### [WORK INSTRUCTIONS]
From the entries below, copy exactly the lines from the one that contains "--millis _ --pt" through the one that contains "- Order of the", both included, and only those.

### [DATA SUPPLIED]
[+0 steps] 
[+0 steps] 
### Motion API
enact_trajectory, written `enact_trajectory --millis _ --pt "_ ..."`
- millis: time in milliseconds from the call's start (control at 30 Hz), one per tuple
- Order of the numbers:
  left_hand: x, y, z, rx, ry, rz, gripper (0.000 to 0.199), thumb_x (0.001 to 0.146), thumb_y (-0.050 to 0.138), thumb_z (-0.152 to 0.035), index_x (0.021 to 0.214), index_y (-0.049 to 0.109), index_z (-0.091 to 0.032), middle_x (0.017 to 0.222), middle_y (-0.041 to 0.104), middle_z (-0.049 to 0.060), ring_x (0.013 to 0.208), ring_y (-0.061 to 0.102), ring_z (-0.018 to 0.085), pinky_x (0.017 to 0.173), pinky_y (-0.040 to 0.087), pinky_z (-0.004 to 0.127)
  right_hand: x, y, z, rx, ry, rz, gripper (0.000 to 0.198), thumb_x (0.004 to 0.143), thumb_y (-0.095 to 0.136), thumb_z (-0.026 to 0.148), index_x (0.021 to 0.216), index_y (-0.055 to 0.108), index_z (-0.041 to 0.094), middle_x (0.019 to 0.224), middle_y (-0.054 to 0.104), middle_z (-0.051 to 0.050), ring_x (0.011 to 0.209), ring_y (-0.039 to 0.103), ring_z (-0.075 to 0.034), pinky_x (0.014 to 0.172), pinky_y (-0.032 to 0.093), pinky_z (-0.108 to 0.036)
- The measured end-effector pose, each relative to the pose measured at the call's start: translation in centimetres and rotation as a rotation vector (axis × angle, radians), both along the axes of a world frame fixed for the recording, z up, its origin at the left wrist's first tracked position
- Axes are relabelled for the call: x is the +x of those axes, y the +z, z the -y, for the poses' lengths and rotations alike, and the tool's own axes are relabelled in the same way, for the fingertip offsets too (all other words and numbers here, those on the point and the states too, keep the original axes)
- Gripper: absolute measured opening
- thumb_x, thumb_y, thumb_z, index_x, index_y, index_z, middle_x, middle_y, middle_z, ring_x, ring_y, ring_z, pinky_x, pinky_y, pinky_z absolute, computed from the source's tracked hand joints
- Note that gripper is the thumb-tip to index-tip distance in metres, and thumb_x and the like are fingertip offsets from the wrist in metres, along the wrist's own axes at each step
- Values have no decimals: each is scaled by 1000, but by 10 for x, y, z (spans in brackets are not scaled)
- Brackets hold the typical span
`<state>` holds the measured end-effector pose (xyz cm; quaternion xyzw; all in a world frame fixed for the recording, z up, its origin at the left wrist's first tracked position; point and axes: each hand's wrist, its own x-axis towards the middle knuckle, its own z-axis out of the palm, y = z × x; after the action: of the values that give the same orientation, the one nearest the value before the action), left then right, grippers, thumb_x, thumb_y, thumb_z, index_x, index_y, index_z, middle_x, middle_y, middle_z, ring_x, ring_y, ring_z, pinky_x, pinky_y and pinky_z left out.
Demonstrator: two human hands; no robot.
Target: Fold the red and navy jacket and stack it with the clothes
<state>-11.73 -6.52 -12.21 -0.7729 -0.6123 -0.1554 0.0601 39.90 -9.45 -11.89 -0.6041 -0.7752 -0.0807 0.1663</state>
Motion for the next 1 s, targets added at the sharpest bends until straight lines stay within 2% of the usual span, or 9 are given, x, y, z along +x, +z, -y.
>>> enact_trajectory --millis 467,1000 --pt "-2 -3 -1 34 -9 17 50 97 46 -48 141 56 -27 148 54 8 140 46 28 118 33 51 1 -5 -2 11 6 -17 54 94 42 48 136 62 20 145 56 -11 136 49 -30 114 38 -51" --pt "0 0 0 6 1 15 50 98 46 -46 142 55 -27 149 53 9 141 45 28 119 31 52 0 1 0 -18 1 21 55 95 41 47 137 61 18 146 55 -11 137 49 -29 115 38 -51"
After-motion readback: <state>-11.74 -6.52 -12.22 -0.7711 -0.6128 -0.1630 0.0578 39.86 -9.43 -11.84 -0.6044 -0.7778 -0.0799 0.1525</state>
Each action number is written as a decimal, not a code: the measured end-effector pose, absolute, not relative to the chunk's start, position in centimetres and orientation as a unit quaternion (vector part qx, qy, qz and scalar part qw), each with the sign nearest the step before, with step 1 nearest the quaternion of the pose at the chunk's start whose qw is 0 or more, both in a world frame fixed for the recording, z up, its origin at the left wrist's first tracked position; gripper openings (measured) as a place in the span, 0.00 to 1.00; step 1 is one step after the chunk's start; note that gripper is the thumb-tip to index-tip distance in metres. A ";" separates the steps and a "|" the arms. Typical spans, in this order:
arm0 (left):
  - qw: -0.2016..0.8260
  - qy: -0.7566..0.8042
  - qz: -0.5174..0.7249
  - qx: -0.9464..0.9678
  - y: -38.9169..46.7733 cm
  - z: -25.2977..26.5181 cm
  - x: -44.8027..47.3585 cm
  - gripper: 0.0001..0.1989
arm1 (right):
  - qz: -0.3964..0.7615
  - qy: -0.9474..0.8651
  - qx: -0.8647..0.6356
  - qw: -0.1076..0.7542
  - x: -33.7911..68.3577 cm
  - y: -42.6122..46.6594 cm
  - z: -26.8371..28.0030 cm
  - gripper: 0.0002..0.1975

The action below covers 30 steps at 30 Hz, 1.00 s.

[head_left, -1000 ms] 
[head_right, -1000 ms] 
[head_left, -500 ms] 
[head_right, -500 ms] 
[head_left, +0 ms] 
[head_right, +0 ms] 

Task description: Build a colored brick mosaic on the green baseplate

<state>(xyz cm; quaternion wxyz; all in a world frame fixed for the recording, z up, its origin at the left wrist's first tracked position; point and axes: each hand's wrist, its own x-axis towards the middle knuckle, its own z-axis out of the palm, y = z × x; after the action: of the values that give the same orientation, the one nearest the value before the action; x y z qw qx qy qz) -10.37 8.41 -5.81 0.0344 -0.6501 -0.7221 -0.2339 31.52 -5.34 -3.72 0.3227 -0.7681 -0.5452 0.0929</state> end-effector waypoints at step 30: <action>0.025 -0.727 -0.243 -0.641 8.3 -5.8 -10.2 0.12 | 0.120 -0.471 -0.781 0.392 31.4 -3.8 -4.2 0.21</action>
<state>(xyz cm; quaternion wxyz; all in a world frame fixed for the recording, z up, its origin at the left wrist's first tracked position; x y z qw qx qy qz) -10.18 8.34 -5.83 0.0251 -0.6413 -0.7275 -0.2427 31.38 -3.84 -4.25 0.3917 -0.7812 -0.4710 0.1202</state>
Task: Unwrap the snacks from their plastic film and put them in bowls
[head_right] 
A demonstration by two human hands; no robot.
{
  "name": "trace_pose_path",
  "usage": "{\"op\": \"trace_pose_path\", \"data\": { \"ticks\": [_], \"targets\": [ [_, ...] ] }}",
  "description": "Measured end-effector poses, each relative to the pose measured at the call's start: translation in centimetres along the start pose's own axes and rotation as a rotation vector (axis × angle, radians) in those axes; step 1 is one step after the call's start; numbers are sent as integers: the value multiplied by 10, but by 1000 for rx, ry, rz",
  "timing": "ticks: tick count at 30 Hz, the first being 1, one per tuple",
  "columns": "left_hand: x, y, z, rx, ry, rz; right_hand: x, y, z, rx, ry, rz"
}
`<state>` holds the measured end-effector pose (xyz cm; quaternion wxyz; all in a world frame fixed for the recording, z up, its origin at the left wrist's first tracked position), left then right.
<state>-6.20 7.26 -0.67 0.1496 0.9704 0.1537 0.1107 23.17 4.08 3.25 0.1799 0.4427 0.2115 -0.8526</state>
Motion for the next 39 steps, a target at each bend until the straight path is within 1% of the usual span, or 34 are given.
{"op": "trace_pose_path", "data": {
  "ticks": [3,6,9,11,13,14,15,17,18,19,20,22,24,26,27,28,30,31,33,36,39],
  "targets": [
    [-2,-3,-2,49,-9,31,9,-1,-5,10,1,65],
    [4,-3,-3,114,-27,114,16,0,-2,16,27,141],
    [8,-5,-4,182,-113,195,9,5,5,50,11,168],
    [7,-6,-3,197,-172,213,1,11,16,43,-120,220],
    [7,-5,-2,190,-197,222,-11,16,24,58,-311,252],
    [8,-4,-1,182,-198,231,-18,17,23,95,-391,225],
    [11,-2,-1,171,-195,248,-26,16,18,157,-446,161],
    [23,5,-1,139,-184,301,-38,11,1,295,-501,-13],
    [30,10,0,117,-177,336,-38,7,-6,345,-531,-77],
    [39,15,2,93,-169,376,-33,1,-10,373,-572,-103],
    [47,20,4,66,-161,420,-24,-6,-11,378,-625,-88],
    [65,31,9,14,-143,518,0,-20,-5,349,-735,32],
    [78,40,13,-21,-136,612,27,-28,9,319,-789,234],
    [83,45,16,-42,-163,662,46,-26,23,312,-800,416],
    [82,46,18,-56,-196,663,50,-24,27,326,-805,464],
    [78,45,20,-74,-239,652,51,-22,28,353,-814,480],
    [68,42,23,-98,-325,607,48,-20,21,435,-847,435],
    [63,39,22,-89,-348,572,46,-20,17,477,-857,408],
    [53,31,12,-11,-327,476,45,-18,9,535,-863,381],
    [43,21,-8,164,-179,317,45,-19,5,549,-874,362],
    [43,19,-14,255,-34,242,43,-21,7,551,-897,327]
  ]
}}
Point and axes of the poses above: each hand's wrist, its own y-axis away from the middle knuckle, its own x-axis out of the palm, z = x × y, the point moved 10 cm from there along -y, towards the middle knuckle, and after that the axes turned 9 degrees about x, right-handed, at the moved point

### [PROBLEM SOLUTION]
enact_trajectory, written `enact_trajectory --millis _ --pt "_ ..."`
- millis: time in milliseconds from the call's start (control at 30 Hz), one per tuple
- Order of the numbers:

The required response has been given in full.